While withdrawal effects from antidepressants are poorly understood, there are many patient reports of symptoms persisting for months and sometimes years after discontinuation. Presumably lasting changes have occurred in these people, which is the mechanism behind these persistent symptoms. These changes may alter their response to antidepressants at a later date. It's also possible that those in the placebo arm may have a decreased response, due to experiencing withdrawal from prior treatment.
With this in mind, I think it's difficult to argue that the rest of the evidence base is less confounded than the maintenance trials. Unless a large RCT is conducted on purely drug-naive people, we can't know what is a true drug effect and what is confounded by prior antidepressant use.
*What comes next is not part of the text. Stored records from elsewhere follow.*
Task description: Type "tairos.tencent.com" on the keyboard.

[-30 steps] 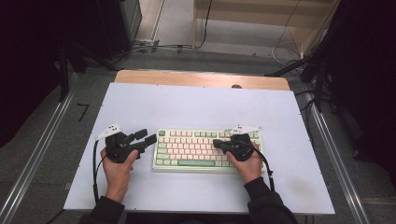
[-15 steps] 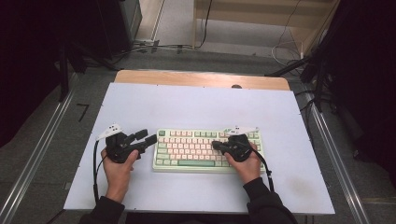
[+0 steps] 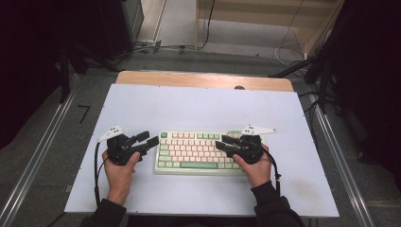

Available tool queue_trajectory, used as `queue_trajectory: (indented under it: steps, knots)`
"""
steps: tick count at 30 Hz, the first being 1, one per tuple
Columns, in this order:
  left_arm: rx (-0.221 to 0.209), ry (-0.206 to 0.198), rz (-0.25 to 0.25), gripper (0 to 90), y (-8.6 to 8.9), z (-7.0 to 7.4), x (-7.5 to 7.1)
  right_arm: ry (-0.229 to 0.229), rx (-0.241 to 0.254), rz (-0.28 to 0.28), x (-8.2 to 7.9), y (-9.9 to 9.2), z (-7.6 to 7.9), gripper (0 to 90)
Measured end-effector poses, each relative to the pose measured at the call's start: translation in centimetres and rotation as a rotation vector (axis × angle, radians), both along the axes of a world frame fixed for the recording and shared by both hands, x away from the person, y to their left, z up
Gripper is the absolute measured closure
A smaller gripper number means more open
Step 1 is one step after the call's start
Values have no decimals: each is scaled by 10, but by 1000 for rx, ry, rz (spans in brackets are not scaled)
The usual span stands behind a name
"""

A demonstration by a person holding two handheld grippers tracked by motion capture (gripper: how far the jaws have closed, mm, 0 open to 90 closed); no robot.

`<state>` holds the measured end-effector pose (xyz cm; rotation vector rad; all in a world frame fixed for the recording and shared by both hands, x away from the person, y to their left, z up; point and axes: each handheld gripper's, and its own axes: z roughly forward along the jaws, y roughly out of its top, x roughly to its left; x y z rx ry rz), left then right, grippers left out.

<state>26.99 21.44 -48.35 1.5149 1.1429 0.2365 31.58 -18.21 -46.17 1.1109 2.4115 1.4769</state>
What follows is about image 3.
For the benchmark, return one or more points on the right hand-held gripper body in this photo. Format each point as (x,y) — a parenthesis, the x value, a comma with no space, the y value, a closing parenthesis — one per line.
(250,149)

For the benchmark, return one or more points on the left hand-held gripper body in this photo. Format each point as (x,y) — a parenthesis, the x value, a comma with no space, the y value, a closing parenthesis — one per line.
(119,151)

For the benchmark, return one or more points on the green and cream keyboard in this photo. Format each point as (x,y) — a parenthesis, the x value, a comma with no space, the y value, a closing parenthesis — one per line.
(189,151)

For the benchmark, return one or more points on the person's right hand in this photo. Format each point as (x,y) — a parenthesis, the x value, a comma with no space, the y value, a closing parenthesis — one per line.
(258,173)

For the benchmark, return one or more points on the person's left hand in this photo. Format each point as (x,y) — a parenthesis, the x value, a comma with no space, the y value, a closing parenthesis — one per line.
(119,178)

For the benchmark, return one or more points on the wooden table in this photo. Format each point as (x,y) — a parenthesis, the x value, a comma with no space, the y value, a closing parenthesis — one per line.
(189,79)

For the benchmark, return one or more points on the black metal stand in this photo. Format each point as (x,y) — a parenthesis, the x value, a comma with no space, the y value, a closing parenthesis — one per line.
(323,85)
(64,75)

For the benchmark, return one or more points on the black cabinet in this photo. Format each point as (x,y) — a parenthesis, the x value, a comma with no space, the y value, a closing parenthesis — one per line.
(119,25)

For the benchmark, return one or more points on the light wooden shelf unit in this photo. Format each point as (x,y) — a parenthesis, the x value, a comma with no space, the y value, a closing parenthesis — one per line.
(252,15)

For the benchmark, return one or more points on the dark curtain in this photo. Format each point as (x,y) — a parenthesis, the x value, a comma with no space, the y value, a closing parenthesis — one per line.
(22,63)

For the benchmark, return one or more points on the metal floor rail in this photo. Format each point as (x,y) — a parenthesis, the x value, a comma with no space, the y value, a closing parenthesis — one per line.
(343,164)
(34,164)
¹ Stone M B, Yaseen Z S, Miller B J, Richardville K, Kalaria S N, Kirsch I et al. Response to acute monotherapy for major depressive disorder in randomized, placebo controlled trials submitted to the US Food and Drug Administration: individual participant data analysis
² Hunter AM, Cook IA, Tartter M, Sharma SK, Disse GD, Leuchter AF. Antidepressant treatment history and drug-placebo separation in a placebo-controlled trial in major depressive disorder.